La révolution du "avant que ça arrive"

Le vrai bouleversement ? Le passage du curatif au prédictif. "Plutôt que de constater les dégâts, nous pouvons désormais les anticiper", explique un expert du secteur. C'est exactement cette philosophie d'anticipation que cultive le CIAMT depuis ses 70 ans d'existence, toujours à l'avant-garde des évolutions de la médecine du travail.

Prenons l'exemple des troubles musculo-squelettiques (TMS), première cause d'arrêt maladie en France. Aujourd'hui, on les détecte quand le salarié a déjà mal. Demain, l'IA analysera ses mouvements, sa posture, la répétitivité de ses gestes pour intervenir avant l'apparition des premiers symptômes.
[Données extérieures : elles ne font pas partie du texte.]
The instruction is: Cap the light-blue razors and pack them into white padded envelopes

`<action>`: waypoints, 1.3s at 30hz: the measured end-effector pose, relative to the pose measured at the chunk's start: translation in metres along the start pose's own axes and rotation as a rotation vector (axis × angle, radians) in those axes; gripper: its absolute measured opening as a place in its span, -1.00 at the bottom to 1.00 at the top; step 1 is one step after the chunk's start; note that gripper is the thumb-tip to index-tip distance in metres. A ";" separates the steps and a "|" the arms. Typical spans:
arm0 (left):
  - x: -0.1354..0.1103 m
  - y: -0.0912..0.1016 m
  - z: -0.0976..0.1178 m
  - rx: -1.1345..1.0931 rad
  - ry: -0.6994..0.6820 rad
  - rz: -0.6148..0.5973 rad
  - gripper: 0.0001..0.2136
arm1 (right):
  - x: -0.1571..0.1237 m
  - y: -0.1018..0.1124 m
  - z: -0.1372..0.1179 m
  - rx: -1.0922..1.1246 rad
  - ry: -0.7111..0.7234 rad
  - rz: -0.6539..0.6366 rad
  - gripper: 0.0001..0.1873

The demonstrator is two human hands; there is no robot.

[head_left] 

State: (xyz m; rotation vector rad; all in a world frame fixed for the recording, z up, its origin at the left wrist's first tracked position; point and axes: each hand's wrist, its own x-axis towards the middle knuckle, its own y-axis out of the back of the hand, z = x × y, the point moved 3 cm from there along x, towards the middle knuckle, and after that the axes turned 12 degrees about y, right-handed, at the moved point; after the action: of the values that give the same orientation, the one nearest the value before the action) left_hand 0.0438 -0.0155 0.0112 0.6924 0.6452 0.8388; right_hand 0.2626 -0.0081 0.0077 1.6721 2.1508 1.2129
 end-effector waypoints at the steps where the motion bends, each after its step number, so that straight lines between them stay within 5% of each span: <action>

Même logique pour le stress et le burn-out. En croisant données physiologiques (rythme cardiaque, qualité du sommeil), comportementales (heures de connexion, temps de réponse aux emails) et organisationnelles (charge de travail, conflits), l'IA pourra alerter les managers avant que leurs équipes ne craquent.

Les entreprises gagnantes prennent déjà de l'avance

Cette révolution technologique redessine déjà la carte de la compétitivité. Les entreprises qui intégreront intelligemment l'IA dans leur stratégie de prévention prendront une longueur d'avance considérable. Non seulement en réduisant leurs coûts d'absentéisme, mais aussi en devenant plus attractives sur un marché du travail où 67% des salariés placent le bien-être au cœur de leurs préoccupations.

Certains groupes l'ont compris. La Poste forme déjà 70 000 postiers à l'IA et vise l'ensemble de ses collaborateurs fin 2025. D'autres secteurs suivront rapidement, conscients que la prévention augmentée devient un avantage concurrentiel décisif.

Concrètement, cette IA prédictive permettra d'optimiser les diagnostics, d'automatiser certaines tâches administratives pour redonner du temps aux soignants, et de fluidifier les parcours de prise en charge, comme le souligne l'état des lieux gouvernemental publié en février.

Attention aux dérives

Mais gare aux effets pervers. L'INRS met en garde dès 2022 : "La logique de rentabilisation peut amener à positionner ces systèmes au centre de l'organisation du travail, au risque de placer le travail humain au second plan."

Comment éviter le cauchemar d'une surveillance généralisée déguisée en bienveillance ? Comment préserver la confidentialité des données de santé ? Comment maintenir cette relation humaine indispensable au soin ? Autant de questions éthiques cruciales qu'abordera la feuille de route nationale attendue avant l'été 2025.

L'humain reste au centre

Car derrière les algorithmes, il y aura toujours des femmes et des hommes. L'IA ne remplacera jamais l'écoute d'un médecin du travail ou le conseil personnalisé d'un ergonome. Elle les rendra simplement plus efficaces, plus précis, plus préventifs.

"L'IA ne remplacera pas le soignant, elle renforcera son rôle premier : le conseil et l'accompagnement", rassure un expert du secteur. Une évolution que les pionniers de la médecine du travail, habitués depuis des décennies à s'adapter aux révolutions technologiques, sauront accompagner avec discernement.

Dr Vinh Ngo

Le Dr Vinh Ngo est directeur général du CIAMT, acteur majeur de la santé au travail en île de France.